- Qaleh Tall Location within Iran
- Coordinates: 31°37′59″N 49°53′23″E﻿ / ﻿31.63306°N 49.88972°E
- Country: Iran
- Province: Khuzestan
- County: Bagh-e Malek
- District: Qaleh Tall

Population (2016)
- • Total: 10,698
- Time zone: UTC+3:30 (IRST)

= Qaleh Tall =

City in Khuzestan province, Iran

Qaleh Tall (قلعه‌تل) (Note: Also romanized as Qal‘eh Tall, Qal‘eh Tol, Qal’eh-e Tol, Qal‘eh-ye Tol; also known as Ghal‘eh Tal, Qal‘eh-i-Tul, and Qal‘eh-ye Tūl) is a city in, and the capital of, Qaleh Tall District of Bagh-e Malek County, Khuzestan province, Iran.

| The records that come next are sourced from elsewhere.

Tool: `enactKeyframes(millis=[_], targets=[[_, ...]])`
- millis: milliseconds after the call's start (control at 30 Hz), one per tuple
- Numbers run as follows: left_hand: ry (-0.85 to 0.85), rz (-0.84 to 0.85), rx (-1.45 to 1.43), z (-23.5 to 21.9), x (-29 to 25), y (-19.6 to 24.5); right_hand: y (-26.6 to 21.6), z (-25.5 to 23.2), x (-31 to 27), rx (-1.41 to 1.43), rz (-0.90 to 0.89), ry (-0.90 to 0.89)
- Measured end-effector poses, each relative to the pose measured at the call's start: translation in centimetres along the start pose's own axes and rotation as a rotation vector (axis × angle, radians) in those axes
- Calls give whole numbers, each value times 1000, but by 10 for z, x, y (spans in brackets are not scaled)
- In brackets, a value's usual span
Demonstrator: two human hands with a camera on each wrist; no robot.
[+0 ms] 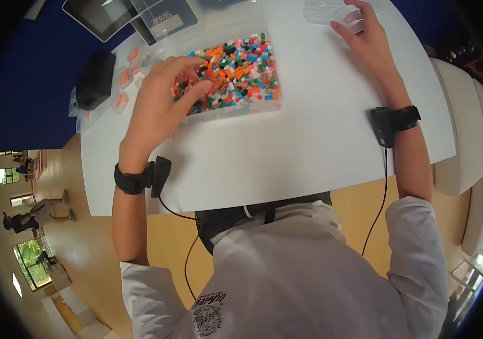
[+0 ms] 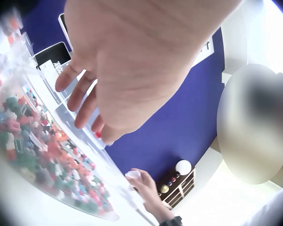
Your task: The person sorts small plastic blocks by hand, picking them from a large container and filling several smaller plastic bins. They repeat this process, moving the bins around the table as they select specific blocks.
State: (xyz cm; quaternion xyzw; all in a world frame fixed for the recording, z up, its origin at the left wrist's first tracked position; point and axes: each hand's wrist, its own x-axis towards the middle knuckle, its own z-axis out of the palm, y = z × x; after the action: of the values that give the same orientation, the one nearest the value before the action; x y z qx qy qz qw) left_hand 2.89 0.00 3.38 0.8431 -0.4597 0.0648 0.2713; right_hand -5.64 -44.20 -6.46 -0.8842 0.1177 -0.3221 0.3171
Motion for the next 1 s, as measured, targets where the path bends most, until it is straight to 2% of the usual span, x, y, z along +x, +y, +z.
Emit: enactKeyframes(millis=[67,200,333,400,433,500,567,633,700,833,900,1000], targets=[[-55,-87,102,6,11,-1,-7,0,-2,18,9,-23],[-20,-64,-68,7,10,-3,-18,-2,-4,2,1,-47],[12,-45,-53,-5,4,-10,-25,-3,-2,43,-20,-43],[95,-150,-129,-8,1,-24,-22,-3,-4,99,-25,-64],[93,-138,-126,-10,-1,-32,-23,-2,-5,99,-23,-51],[240,-178,-222,-13,-3,-50,-26,-6,-4,70,38,-74],[270,-197,-255,-15,-11,-69,-24,-10,-2,66,63,-36],[421,-202,-354,-13,-21,-93,-20,-15,1,43,89,-1],[527,-282,-407,-15,-33,-102,-14,-24,5,47,136,86],[547,-335,-365,-23,-49,-117,20,-41,16,-71,120,156],[537,-346,-241,-32,-52,-117,30,-50,26,-78,117,113],[545,-364,-214,-36,-53,-122,57,-60,37,-196,161,-125]])
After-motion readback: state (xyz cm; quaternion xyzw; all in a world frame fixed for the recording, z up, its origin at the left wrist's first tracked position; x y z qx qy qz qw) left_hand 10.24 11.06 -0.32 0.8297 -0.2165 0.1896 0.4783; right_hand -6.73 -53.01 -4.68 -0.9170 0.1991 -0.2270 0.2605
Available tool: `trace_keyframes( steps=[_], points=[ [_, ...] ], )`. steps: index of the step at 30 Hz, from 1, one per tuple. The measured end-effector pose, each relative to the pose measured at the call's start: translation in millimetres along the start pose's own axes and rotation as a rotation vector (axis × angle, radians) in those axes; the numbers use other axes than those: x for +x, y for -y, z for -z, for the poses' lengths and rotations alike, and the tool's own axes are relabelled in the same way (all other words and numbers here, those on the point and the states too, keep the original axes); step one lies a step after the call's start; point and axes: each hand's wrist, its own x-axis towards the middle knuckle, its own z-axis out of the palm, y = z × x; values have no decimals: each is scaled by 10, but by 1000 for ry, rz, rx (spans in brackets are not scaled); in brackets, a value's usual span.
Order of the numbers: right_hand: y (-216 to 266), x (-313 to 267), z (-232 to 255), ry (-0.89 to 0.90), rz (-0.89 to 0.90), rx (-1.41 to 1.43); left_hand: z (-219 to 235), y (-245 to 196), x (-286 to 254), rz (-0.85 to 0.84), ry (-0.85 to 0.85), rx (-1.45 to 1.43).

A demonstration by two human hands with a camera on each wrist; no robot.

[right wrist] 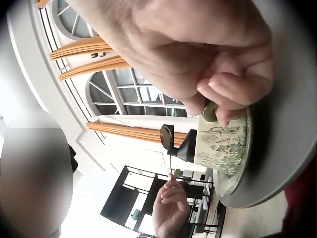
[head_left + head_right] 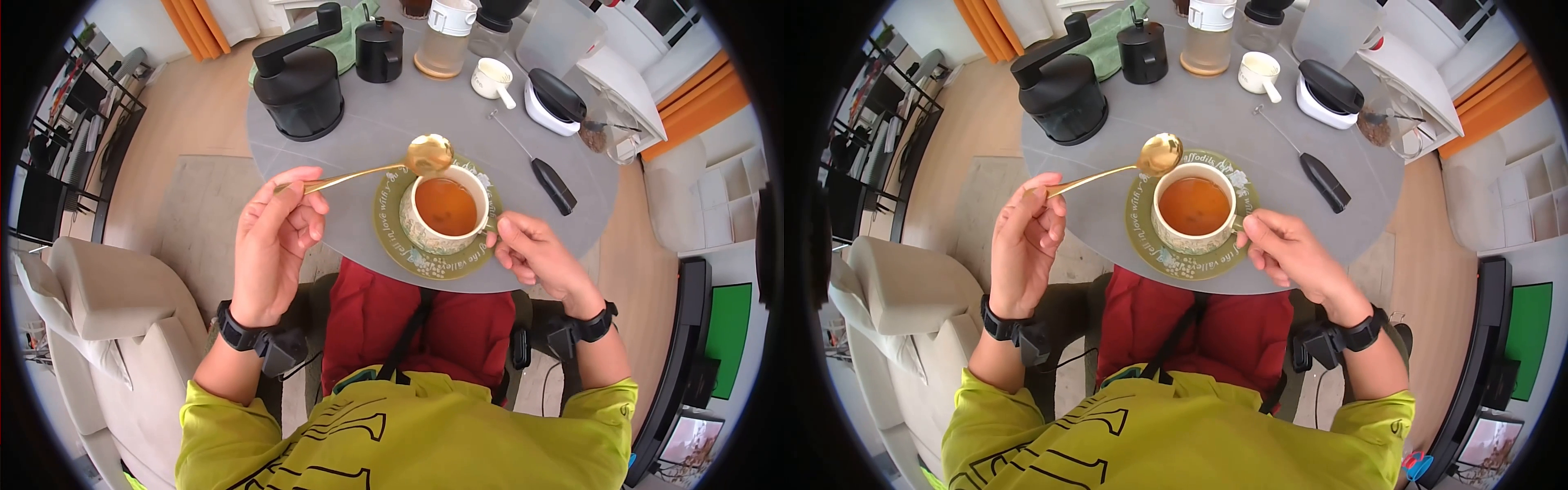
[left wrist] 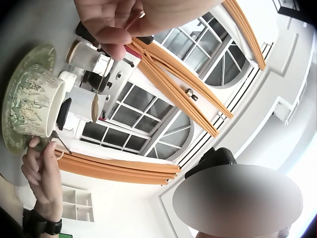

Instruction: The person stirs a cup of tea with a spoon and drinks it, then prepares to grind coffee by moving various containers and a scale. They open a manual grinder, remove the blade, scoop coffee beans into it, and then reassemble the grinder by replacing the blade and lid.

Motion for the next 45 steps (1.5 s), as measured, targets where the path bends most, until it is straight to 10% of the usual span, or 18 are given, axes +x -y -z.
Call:
trace_keyframes(
  steps=[29,45],
  points=[
    [207,-99,-139,-17,-55,265,-4,-66,-24,-140,-19,124],
    [668,-822,-197,117,326,188,-19,-135,-14,-123,-50,115]
  ],
)
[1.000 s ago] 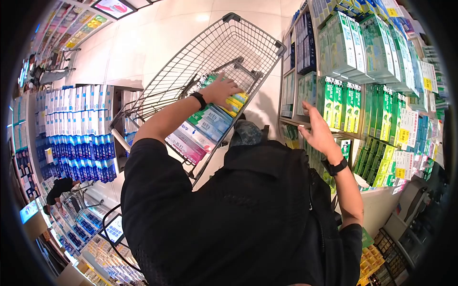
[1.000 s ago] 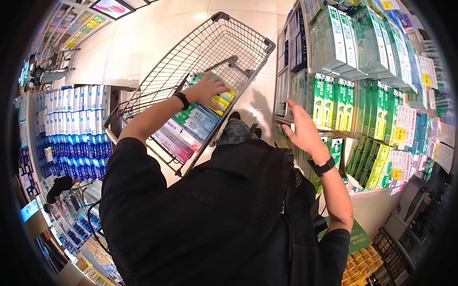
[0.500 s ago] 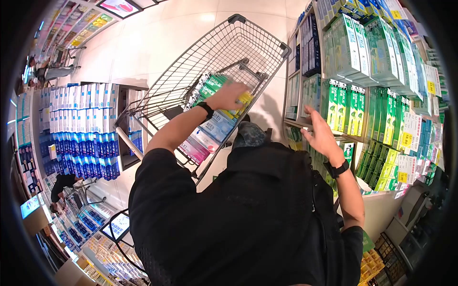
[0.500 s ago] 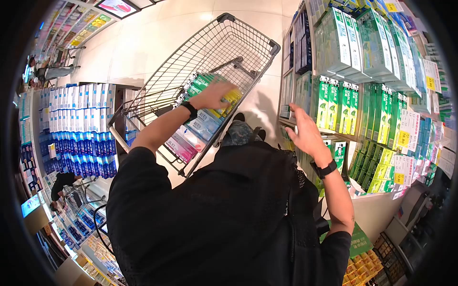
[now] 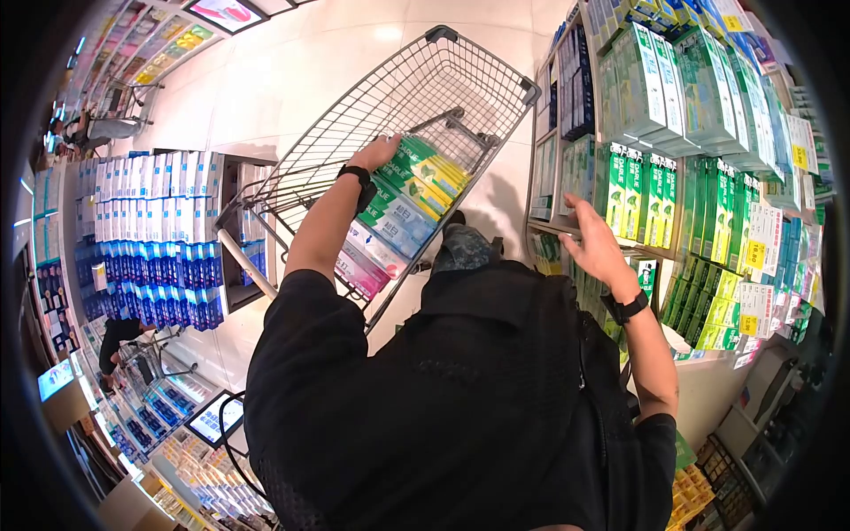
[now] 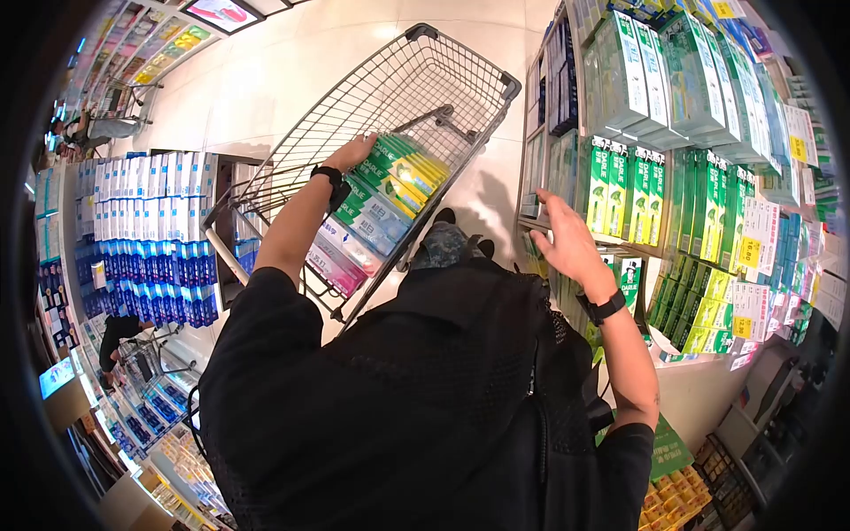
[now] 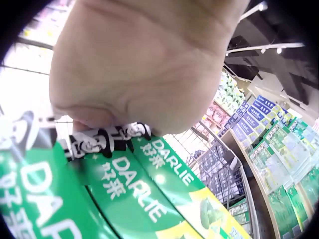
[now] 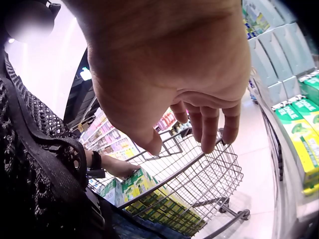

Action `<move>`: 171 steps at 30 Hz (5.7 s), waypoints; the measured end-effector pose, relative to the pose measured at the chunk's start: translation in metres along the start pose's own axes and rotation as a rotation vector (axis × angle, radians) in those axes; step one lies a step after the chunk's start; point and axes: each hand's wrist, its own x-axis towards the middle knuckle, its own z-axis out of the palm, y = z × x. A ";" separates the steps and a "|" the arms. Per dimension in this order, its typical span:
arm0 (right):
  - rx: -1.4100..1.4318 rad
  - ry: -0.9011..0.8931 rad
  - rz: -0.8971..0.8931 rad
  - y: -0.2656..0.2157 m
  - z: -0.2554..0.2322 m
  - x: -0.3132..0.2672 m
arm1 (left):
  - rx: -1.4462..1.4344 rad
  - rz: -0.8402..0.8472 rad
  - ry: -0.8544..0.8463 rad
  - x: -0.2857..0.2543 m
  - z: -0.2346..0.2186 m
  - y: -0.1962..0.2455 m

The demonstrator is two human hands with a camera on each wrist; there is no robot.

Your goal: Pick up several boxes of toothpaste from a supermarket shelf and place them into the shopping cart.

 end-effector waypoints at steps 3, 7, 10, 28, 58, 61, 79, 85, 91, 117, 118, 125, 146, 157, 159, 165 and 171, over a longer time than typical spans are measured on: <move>-0.007 0.000 0.005 -0.003 -0.005 -0.009 | 0.146 -0.012 0.031 -0.010 -0.016 -0.002; 0.055 0.001 0.030 0.006 0.001 -0.029 | -0.109 0.304 0.463 -0.104 -0.085 -0.023; 0.032 -0.043 -0.026 0.025 0.021 -0.033 | 0.097 0.209 0.675 -0.185 -0.114 -0.078; 0.035 -0.278 -0.322 -0.034 0.094 -0.018 | -0.503 -0.005 0.886 -0.382 0.089 -0.223; -0.550 -0.068 -0.039 -0.123 0.248 -0.062 | 0.154 0.556 0.899 -0.246 -0.028 -0.183; -0.580 -0.056 -0.012 -0.113 0.234 -0.061 | 0.367 0.436 0.827 -0.236 -0.012 -0.168; -0.546 0.027 0.113 -0.091 0.169 -0.001 | 0.456 0.404 0.701 -0.182 -0.048 -0.087; -0.531 0.159 0.058 -0.067 0.140 0.019 | 0.511 0.397 0.635 -0.157 -0.052 -0.055; -0.532 0.196 0.054 -0.066 0.126 0.037 | 0.590 0.379 0.517 -0.131 -0.067 -0.046; -0.624 0.073 0.262 -0.039 0.091 0.162 | 0.402 0.778 0.428 -0.001 -0.138 0.009; -0.614 0.071 0.261 -0.041 0.091 0.168 | 0.416 0.776 0.440 0.001 -0.141 0.002; -0.462 0.688 0.388 -0.049 -0.078 0.219 | 0.397 0.766 0.430 0.008 -0.154 0.037; 0.170 0.523 0.219 -0.109 0.097 0.222 | 0.492 0.888 -0.077 0.013 -0.224 0.028; -0.598 0.754 0.775 -0.170 0.170 0.261 | 0.698 1.304 -0.326 0.096 -0.284 0.027; -0.496 0.913 0.949 -0.173 0.186 0.261 | 0.670 1.372 -0.358 0.098 -0.278 0.022; -0.378 0.872 1.054 -0.232 0.275 0.232 | 0.540 1.513 -0.536 0.064 -0.251 -0.042; -0.304 0.847 1.249 -0.257 0.286 0.259 | 0.233 1.587 -1.024 0.132 -0.248 -0.038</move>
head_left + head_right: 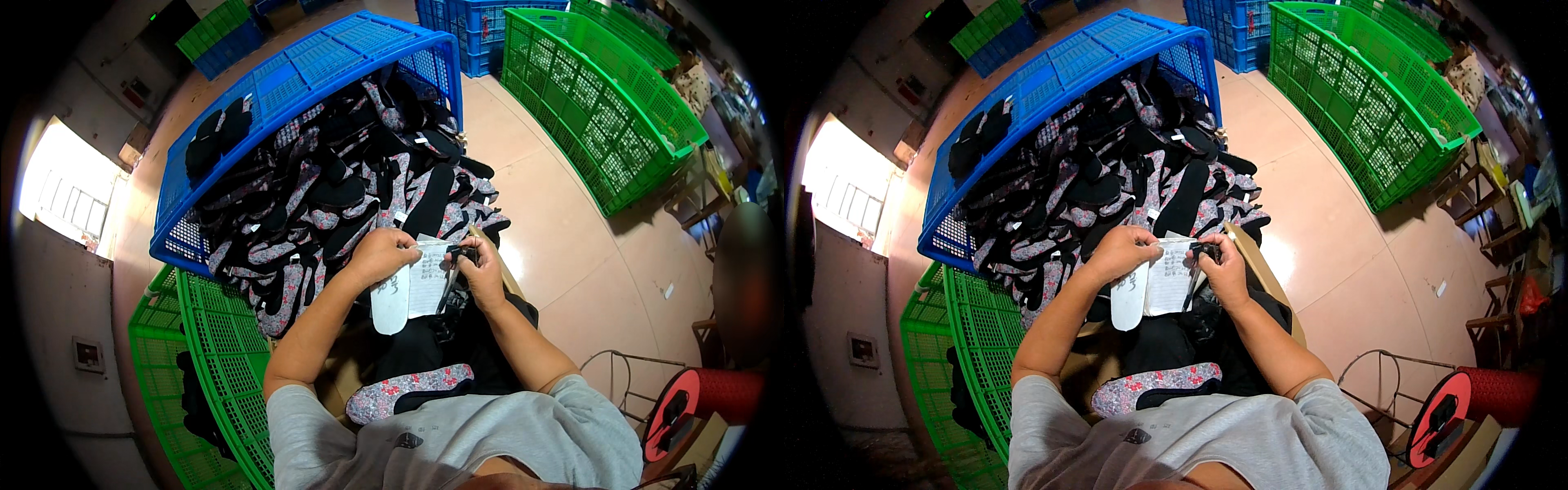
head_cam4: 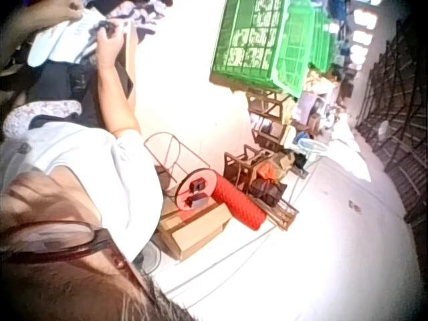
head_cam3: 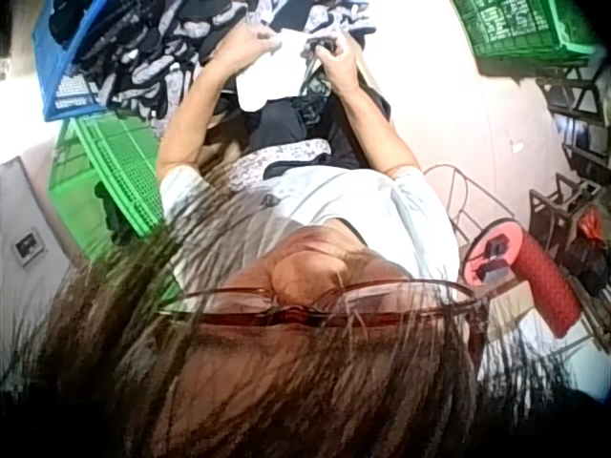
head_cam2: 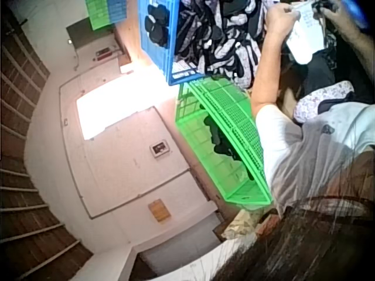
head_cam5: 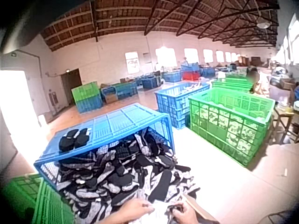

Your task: The person sits on the floor and uses scissors to trim loose threads and excess fabric from the edges of slipper uppers. They handle each slipper one at a time, turning it over to access different sides, and place the finished items into a green crate.

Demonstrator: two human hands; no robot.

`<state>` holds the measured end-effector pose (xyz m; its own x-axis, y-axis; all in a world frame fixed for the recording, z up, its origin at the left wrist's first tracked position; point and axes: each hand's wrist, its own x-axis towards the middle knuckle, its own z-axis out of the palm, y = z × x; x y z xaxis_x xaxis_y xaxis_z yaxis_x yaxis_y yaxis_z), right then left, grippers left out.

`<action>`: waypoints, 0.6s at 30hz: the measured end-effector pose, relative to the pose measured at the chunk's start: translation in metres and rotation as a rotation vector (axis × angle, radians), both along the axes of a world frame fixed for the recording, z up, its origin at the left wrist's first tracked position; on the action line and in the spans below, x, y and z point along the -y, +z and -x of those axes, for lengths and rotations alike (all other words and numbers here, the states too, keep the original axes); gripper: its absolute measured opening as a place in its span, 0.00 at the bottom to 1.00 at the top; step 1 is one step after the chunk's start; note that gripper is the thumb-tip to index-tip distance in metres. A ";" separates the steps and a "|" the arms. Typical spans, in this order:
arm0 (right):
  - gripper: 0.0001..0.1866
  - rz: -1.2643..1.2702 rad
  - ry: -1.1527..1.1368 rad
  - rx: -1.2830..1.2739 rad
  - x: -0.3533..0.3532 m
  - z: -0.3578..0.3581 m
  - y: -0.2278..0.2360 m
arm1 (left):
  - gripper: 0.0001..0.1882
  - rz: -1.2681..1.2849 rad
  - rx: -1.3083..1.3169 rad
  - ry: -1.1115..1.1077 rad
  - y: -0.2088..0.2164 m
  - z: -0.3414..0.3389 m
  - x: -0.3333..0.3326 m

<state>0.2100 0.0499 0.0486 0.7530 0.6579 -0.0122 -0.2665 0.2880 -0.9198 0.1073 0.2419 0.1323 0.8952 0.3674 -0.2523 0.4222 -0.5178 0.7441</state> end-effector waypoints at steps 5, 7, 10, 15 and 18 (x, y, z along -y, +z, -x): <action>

It was the administrative center for Qaleh Tall Rural District until its capital was transferred to the village of Loran.

==Demographics==
===Population===
At the time of the 2006 National Census, the city's population was 8,604 in 1,704 households, when it was in the Central District. The following census in 2011 counted 10,052 people in 2,346 households. The 2016 census measured the population of the city as 10,698 people in 2,716 households.

In 2023, Qaleh Tall was separated from the district in the formation of Qaleh Tall District.